• **Work instruction**
Report the count of lines containing the word "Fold" in these records, with no other text.
====
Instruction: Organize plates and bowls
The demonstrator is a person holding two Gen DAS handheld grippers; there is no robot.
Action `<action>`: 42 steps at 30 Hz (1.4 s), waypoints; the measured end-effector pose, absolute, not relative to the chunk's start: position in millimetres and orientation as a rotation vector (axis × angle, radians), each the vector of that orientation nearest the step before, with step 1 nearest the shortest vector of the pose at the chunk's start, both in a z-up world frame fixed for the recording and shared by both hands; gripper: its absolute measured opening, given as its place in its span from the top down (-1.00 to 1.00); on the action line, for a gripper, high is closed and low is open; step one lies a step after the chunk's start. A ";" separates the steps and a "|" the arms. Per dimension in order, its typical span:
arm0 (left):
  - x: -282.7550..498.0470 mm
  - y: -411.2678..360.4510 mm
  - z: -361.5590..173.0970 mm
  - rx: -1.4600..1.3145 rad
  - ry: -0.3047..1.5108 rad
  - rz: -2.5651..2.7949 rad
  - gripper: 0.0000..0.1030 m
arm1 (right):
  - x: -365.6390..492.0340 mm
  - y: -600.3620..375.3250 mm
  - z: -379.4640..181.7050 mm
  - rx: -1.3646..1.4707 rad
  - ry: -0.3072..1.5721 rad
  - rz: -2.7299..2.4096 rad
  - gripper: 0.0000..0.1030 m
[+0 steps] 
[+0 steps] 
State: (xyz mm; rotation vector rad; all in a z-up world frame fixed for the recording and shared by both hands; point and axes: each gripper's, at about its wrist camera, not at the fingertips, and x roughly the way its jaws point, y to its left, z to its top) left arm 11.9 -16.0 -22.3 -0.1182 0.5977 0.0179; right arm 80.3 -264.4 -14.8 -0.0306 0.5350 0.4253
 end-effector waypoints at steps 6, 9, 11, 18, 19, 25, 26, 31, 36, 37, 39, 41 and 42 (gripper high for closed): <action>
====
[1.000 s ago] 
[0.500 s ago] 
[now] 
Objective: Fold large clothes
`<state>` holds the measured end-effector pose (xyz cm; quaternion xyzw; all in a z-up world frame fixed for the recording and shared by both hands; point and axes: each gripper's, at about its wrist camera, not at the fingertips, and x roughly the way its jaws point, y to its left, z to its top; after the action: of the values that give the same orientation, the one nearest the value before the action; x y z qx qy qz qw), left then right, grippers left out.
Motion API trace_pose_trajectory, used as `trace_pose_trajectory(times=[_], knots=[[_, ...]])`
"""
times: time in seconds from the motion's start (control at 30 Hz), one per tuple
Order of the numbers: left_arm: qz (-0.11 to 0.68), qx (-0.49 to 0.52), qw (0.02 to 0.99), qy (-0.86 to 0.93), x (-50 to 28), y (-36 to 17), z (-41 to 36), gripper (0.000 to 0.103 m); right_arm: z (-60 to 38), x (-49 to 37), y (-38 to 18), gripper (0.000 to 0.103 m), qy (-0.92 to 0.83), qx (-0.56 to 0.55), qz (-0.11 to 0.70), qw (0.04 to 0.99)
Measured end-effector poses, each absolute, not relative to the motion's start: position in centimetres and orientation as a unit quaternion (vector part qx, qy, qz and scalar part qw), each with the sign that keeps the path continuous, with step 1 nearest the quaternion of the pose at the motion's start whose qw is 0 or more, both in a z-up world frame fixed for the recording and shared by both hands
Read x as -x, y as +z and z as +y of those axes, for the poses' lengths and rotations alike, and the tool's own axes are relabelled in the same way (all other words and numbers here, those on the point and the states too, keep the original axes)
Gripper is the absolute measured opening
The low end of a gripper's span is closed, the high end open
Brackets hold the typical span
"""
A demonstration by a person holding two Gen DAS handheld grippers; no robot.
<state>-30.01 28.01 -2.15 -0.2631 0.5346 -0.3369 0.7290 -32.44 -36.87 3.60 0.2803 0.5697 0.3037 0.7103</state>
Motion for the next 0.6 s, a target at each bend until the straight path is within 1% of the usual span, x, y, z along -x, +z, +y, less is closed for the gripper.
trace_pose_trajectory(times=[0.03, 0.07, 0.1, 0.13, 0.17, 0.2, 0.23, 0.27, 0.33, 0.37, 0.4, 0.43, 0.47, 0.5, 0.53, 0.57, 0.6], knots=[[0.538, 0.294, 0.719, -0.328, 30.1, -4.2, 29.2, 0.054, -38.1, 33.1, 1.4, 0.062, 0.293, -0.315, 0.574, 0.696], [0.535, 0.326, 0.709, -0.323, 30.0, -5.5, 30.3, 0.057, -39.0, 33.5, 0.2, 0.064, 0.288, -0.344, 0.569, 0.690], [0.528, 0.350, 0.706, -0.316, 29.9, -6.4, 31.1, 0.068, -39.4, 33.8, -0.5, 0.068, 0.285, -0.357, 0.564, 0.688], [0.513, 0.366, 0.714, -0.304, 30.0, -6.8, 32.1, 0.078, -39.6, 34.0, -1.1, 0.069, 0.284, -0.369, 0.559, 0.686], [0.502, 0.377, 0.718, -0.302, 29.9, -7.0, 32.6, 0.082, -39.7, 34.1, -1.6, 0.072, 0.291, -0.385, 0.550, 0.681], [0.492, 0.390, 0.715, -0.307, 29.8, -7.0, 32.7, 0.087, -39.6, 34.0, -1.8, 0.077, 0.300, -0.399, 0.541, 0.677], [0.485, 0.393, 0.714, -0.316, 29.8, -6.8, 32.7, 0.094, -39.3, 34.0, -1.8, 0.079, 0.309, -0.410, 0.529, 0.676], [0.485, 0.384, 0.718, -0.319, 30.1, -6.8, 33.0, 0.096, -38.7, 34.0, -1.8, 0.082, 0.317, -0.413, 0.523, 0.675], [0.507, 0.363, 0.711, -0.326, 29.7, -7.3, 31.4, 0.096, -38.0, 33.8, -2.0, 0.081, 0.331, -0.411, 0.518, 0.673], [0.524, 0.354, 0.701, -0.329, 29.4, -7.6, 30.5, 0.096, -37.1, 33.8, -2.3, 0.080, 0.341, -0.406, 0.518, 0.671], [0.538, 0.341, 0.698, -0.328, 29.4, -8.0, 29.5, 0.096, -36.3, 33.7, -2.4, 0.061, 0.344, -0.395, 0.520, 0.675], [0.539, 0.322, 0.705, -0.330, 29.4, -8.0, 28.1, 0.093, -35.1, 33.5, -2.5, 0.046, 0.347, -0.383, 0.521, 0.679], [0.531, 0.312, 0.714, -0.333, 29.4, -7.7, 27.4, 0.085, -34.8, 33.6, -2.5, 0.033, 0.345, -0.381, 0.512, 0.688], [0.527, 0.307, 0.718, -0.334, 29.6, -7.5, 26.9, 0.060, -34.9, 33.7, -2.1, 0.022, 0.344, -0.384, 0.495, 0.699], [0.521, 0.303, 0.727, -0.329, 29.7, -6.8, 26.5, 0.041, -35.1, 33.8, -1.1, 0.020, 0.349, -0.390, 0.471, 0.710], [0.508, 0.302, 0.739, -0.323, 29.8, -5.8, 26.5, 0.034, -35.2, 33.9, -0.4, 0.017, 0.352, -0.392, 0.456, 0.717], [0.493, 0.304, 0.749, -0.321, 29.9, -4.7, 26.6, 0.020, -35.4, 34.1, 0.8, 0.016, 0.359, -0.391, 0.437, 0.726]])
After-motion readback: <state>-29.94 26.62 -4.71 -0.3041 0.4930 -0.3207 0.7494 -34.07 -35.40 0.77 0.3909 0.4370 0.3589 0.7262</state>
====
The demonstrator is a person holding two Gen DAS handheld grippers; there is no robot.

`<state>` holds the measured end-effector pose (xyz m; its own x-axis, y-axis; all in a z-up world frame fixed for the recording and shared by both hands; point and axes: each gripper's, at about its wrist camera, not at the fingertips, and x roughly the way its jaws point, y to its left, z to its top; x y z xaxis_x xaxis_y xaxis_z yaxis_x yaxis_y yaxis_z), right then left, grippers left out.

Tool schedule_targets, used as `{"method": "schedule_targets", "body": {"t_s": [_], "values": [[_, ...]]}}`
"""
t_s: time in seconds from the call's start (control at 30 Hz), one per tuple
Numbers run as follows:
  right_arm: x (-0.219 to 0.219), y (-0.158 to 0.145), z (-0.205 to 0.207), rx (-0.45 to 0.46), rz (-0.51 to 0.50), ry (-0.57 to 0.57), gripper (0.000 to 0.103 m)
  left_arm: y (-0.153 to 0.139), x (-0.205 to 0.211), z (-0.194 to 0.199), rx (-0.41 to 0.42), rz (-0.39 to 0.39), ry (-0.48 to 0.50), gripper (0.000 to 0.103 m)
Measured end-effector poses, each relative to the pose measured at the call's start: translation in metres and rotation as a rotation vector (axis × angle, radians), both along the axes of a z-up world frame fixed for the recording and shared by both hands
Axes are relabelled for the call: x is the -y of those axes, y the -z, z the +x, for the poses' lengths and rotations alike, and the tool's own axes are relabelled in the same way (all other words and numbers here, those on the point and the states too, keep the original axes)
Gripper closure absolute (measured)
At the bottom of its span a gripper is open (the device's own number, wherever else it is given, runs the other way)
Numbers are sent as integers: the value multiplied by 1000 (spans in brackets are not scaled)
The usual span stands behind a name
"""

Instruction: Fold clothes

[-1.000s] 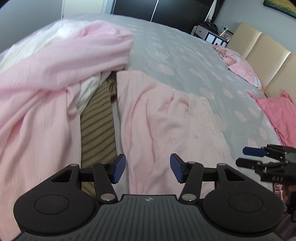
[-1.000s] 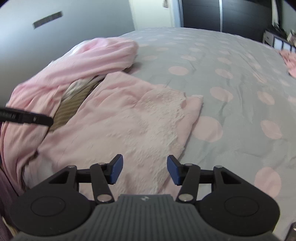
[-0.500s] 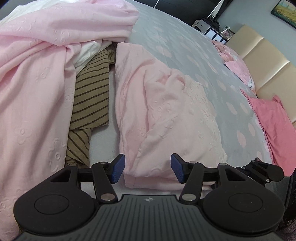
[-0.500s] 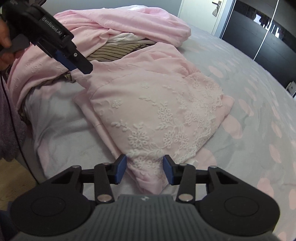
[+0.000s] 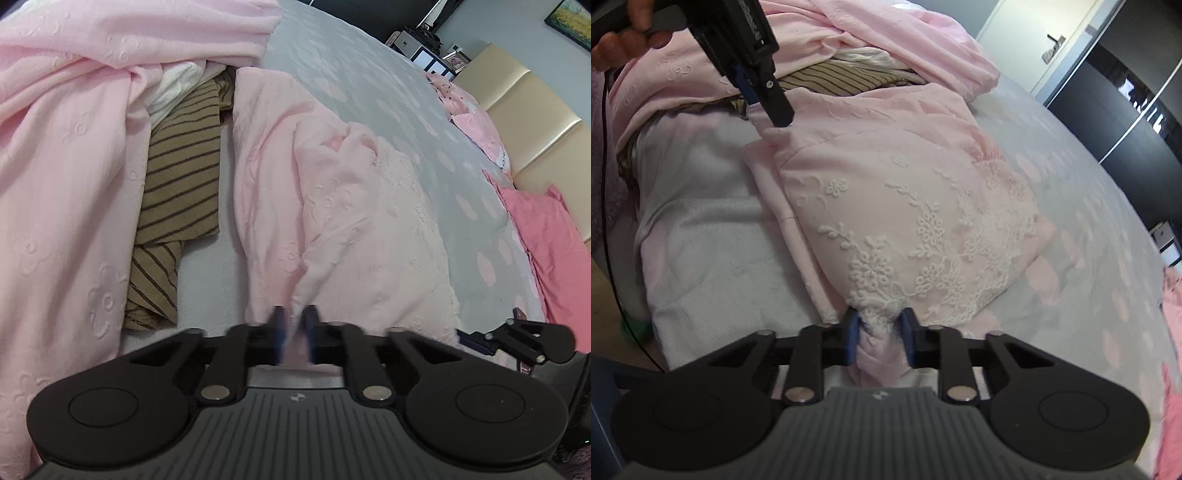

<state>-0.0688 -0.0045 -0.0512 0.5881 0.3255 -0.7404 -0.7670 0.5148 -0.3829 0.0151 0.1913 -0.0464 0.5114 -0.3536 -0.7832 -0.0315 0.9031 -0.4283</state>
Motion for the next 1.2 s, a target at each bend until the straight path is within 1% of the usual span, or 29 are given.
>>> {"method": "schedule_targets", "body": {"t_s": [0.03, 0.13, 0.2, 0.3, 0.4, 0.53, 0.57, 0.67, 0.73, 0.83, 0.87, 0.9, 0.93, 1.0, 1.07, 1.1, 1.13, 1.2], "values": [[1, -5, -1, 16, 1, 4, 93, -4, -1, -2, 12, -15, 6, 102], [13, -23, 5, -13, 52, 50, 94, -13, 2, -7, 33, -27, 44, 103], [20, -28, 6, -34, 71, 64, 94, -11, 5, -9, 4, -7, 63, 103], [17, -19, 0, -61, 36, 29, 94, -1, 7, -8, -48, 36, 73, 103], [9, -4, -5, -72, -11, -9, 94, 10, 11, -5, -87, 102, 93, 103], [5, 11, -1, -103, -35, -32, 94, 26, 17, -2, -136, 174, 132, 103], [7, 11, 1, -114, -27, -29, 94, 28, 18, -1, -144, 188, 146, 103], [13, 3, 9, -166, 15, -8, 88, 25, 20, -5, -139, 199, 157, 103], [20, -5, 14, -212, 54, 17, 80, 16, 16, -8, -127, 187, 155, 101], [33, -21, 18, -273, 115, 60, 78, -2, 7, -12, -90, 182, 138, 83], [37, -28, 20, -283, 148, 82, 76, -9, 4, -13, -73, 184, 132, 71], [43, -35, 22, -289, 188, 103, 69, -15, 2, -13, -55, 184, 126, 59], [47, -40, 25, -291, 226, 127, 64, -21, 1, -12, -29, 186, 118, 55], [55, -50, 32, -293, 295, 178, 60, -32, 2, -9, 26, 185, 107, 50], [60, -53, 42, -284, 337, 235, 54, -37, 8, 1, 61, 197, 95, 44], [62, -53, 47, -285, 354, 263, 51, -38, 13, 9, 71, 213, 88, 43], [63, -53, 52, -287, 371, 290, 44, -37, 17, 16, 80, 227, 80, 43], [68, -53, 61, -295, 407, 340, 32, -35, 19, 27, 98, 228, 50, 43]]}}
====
• **Answer to this exercise**
2